(What is expected) Below are some records. Return exactly the lines from the one with "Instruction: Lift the" to the one with "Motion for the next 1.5", and nothing else.

(Data section)
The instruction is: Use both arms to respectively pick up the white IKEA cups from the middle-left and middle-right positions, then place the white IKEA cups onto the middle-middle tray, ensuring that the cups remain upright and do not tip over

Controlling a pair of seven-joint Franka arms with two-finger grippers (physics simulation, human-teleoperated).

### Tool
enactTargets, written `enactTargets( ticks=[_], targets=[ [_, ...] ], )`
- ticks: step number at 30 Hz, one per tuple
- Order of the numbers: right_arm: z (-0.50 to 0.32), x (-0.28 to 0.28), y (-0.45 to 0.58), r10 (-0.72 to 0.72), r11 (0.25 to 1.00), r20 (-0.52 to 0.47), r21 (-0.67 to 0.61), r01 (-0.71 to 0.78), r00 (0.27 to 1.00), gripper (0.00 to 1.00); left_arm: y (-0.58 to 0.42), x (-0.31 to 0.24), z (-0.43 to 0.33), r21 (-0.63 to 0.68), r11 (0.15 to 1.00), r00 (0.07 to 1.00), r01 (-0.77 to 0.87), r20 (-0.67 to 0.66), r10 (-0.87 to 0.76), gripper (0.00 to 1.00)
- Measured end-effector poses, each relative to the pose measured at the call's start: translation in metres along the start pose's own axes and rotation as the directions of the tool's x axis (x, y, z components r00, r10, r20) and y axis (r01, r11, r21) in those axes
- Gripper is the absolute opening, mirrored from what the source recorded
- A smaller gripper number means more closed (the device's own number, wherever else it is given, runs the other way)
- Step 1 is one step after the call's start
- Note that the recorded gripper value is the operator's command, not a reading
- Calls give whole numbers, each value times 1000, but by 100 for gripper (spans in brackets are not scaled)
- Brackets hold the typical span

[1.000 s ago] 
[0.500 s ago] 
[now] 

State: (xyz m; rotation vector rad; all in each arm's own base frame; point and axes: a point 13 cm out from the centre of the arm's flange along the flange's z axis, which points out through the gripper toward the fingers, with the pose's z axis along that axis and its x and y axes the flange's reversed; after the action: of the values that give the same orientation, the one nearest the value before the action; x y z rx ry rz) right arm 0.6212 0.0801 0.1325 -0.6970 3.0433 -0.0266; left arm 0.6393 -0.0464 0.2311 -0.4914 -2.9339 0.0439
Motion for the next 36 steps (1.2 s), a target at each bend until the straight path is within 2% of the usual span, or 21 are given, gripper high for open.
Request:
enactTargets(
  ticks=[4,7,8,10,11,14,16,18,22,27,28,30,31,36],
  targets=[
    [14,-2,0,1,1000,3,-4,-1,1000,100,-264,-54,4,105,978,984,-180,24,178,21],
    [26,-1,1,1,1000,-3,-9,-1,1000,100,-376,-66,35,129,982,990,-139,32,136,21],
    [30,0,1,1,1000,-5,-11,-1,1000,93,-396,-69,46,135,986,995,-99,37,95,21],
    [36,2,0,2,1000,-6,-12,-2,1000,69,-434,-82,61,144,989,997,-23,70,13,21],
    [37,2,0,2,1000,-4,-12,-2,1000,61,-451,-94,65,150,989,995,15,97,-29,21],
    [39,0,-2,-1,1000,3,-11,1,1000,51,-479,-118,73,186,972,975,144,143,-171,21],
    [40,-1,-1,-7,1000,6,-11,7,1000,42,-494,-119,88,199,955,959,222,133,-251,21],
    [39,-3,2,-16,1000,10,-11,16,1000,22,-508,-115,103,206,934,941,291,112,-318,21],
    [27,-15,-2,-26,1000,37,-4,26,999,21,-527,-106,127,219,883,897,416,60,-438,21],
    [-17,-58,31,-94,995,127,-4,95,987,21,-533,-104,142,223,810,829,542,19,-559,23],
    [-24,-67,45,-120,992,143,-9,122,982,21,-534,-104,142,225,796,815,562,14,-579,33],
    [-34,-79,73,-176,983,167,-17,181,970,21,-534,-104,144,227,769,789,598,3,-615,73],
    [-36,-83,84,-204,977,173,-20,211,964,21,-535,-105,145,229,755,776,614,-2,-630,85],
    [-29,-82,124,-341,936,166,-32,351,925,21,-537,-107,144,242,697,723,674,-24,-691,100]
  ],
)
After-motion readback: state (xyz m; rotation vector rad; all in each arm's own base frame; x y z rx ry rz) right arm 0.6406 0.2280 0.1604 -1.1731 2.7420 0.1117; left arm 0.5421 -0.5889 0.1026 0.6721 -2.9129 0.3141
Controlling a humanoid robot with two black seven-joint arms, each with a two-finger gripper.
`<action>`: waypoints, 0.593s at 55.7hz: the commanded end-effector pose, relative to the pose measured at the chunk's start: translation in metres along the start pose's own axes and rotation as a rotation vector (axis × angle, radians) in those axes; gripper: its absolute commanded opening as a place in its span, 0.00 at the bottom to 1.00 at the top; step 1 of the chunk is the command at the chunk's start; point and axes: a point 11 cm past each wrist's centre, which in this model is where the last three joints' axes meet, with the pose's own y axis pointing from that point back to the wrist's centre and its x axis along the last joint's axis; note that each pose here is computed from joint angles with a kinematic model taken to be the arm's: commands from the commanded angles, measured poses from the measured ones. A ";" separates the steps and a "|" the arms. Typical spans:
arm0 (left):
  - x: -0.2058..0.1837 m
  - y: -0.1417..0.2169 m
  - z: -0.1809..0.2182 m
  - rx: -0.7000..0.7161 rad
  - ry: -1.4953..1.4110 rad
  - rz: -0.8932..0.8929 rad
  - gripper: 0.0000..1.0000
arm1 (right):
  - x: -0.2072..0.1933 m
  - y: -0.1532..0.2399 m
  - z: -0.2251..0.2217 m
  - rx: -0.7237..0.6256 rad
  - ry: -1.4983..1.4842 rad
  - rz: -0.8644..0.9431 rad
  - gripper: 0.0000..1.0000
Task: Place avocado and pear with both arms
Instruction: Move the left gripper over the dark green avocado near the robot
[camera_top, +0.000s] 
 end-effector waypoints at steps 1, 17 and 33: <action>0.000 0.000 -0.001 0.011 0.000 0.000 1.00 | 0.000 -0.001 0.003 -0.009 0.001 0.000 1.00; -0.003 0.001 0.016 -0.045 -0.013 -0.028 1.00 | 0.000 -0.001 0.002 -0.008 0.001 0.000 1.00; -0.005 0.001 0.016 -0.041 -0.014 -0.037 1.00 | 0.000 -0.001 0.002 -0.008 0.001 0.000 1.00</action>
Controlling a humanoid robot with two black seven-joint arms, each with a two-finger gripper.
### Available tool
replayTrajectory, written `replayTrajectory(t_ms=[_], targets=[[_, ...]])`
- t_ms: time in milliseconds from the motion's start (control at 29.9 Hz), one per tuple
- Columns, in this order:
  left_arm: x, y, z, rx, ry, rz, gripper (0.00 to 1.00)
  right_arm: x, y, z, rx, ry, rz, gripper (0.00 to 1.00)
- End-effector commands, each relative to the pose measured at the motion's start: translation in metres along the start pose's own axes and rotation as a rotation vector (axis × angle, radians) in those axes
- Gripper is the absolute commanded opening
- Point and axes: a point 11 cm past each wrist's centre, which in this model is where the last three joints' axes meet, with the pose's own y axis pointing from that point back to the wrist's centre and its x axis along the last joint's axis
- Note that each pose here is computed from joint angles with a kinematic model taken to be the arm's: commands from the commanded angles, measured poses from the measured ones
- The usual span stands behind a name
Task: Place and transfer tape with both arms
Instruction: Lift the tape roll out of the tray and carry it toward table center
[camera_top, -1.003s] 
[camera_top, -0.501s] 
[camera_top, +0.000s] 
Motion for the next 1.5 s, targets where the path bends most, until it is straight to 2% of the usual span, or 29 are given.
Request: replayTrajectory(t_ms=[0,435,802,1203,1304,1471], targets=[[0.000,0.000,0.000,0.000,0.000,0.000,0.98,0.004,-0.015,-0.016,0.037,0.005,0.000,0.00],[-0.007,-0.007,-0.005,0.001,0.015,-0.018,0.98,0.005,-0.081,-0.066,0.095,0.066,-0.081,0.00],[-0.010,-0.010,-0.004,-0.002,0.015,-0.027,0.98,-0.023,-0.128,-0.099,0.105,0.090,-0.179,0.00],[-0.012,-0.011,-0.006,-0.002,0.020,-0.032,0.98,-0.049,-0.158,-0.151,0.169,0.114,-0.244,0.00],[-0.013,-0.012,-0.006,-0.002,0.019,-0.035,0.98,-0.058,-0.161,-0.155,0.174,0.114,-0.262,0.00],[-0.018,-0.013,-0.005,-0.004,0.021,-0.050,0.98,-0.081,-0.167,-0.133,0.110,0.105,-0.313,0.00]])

(Problem solution)
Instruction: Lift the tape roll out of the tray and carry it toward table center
[camera_top, -1.003s] 
[camera_top, -0.501s] 
[camera_top, +0.000s] 
Motion for the next 1.5 s, targets where the path bends most, until it is straight to 2% of the usual span, or 29 are given.

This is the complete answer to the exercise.